How does IDme AI's federal agency deployment scale create distinct adversarial injection risk compared to commercial biometric identity verification platforms?

IDme AI serves 100 million or more enrolled Americans across 20 or more federal agencies including the Internal Revenue Service, Veterans Administration, Social Security Administration, Department of Labor, and Centers for Medicare and Medicaid Services, and 30 or more state governments for unemployment insurance, professional licence, and tax authority access — creating a distinct adversarial injection risk profile driven by the concentration of high-value federal benefit access and tax account access behind a single biometric identity verification platform, the federal agency data sensitivity of Social Security Administration (SSA) account access, IRS MyAccount and IP PIN application access, VA MyHealtheVet medical record access, and CMS Medicare beneficiary account access, and the criminal liability framework applicable to fraudulent access to federal benefits and tax accounts under 18 USC §641 (theft of public money), 18 USC §1030 (computer fraud and abuse), 18 USC §1343 (wire fraud), 26 USC §7206 (fraud and false statements to the IRS), and 38 USC §5313B (misuse of veterans benefits).

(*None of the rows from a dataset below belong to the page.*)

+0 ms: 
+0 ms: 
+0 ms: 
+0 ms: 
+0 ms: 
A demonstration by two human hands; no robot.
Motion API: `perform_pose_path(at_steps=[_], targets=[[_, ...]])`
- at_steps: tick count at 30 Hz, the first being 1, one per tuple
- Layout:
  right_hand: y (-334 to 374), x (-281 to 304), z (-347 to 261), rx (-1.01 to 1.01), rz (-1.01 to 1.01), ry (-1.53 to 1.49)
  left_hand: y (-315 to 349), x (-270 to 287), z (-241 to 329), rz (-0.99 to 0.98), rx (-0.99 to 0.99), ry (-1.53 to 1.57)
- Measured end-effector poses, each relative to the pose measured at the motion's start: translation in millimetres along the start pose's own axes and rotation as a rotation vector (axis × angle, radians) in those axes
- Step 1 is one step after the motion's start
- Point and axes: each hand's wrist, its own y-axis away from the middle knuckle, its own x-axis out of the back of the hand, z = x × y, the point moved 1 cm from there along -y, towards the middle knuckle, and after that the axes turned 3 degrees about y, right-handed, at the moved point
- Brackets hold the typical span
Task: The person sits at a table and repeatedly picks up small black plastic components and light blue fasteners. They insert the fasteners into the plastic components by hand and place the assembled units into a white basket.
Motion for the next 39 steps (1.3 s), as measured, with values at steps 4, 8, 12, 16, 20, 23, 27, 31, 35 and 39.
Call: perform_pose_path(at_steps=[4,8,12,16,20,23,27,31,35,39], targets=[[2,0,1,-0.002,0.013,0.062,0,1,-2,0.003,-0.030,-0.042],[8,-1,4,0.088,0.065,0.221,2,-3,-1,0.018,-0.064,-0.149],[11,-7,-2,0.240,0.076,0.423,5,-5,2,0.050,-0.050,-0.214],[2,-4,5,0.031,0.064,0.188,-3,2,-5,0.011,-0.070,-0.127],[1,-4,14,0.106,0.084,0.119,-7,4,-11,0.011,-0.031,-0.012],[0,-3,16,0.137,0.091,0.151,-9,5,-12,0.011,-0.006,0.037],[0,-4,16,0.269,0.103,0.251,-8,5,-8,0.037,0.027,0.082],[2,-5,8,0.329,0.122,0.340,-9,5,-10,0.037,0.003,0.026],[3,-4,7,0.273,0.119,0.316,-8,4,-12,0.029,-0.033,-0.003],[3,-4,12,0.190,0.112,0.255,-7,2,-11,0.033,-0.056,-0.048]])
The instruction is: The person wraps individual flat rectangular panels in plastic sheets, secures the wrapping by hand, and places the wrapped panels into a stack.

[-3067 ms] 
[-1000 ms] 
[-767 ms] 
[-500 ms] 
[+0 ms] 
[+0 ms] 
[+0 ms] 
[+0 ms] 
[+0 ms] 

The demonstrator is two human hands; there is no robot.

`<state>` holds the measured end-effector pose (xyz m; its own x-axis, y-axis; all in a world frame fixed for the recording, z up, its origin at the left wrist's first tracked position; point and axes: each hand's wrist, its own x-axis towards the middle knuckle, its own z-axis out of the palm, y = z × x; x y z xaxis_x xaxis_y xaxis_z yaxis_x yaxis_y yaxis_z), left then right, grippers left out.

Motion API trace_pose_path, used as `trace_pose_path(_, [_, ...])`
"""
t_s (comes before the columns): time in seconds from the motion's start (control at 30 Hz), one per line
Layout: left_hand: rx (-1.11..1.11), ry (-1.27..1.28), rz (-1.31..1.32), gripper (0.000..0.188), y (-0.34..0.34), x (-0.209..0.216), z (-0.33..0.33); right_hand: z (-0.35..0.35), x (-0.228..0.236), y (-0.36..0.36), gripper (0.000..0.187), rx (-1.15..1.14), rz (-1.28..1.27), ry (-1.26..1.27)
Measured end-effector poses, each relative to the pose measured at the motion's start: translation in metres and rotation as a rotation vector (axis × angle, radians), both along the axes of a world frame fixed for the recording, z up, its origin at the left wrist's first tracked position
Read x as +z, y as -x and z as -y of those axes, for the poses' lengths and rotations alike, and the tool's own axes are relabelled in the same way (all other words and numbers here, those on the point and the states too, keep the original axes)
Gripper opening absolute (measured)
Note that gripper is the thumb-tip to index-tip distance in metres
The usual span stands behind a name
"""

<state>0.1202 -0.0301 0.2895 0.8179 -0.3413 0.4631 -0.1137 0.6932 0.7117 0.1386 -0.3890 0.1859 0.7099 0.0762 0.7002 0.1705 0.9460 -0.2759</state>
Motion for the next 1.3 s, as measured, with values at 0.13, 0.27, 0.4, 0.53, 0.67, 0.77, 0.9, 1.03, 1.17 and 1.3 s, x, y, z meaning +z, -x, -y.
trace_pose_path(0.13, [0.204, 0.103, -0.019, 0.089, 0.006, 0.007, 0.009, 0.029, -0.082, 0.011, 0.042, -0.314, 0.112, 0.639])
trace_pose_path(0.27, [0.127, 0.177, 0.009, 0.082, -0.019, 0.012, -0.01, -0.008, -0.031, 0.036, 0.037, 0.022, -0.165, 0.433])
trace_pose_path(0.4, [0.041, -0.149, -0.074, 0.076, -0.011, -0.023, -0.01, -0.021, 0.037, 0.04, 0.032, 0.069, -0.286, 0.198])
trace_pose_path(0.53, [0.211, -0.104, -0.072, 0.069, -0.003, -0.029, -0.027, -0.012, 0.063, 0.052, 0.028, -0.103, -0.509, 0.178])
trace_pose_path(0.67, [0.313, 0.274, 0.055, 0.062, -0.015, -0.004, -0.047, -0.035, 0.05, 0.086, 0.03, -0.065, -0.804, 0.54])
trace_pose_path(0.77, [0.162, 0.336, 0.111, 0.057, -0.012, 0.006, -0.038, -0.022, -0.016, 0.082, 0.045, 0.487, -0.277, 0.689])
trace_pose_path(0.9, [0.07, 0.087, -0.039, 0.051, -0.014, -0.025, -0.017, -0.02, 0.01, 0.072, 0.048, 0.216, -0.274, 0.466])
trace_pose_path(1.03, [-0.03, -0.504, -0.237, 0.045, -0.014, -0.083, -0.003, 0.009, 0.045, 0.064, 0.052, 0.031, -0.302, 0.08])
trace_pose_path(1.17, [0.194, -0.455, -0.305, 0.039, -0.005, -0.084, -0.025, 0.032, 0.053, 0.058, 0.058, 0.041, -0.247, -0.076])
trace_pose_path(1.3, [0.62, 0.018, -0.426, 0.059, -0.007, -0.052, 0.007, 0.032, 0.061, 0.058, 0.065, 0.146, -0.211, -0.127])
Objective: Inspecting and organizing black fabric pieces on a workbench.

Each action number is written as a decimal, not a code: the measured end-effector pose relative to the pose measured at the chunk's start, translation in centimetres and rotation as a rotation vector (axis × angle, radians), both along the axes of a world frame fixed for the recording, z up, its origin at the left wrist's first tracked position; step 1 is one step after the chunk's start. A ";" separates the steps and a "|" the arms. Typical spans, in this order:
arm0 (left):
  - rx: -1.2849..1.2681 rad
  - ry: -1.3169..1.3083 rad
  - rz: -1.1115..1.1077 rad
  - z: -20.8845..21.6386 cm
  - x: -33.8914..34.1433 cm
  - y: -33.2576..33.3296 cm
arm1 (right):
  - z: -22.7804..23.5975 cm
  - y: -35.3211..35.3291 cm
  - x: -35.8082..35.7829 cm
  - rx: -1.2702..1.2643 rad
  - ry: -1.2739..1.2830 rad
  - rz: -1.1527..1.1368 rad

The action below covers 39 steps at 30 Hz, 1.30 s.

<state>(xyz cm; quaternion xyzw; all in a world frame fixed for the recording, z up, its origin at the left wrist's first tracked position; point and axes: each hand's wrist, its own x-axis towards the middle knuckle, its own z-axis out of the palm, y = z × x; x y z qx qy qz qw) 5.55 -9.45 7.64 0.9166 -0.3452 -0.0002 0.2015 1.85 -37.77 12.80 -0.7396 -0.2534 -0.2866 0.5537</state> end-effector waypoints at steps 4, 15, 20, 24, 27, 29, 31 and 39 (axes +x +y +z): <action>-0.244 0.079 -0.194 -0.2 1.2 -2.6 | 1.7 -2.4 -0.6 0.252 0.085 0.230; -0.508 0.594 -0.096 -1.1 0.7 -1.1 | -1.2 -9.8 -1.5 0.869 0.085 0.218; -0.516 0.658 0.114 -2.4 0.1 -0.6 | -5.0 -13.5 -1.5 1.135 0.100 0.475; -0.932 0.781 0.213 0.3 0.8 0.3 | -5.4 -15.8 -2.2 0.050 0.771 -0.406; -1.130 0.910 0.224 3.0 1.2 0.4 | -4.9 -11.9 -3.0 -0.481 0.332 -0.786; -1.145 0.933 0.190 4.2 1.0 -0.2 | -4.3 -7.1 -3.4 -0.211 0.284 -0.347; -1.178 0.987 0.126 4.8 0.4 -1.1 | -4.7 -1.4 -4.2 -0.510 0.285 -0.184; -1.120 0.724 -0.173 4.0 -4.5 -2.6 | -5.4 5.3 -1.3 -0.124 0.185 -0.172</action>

For IDme AI specifically, adversarial liveness detection bypass at threshold 60 enabling fraudulent onboarding creates IRS tax account takeover dimensions (26 USC §7206 false statement to IRS; identity theft tax fraud resulting in unauthorised tax refund filing), VA benefits fraud dimensions (38 USC §5313B misuse of veterans benefits; disability rating manipulation through fraudulent access to VA eHealth Exchange), SSA account takeover dimensions (fraudulent benefit redirection and direct deposit modification), and state unemployment insurance fraud dimensions (fraudulent continued certification and benefit disbursement). The federal criminal exposure applicable to IDme AI adversarial bypass fraud — as distinct from commercial identity verification platform fraud — includes 18 USC §1030 Computer Fraud and Abuse Act liability for unauthorised access to federal agency computer systems, potentially adding felony CFAA charges to underlying benefits fraud statutes. Glyphward pre-scan at the IDme AI liveness detection and document scan verification AI ingestion boundaries at thresholds 60 and 65 provides the pixel-level adversarial injection detection that federal agency biometric identity verification pipelines require before AI classifications govern IRS, VA, SSA, and state government account access.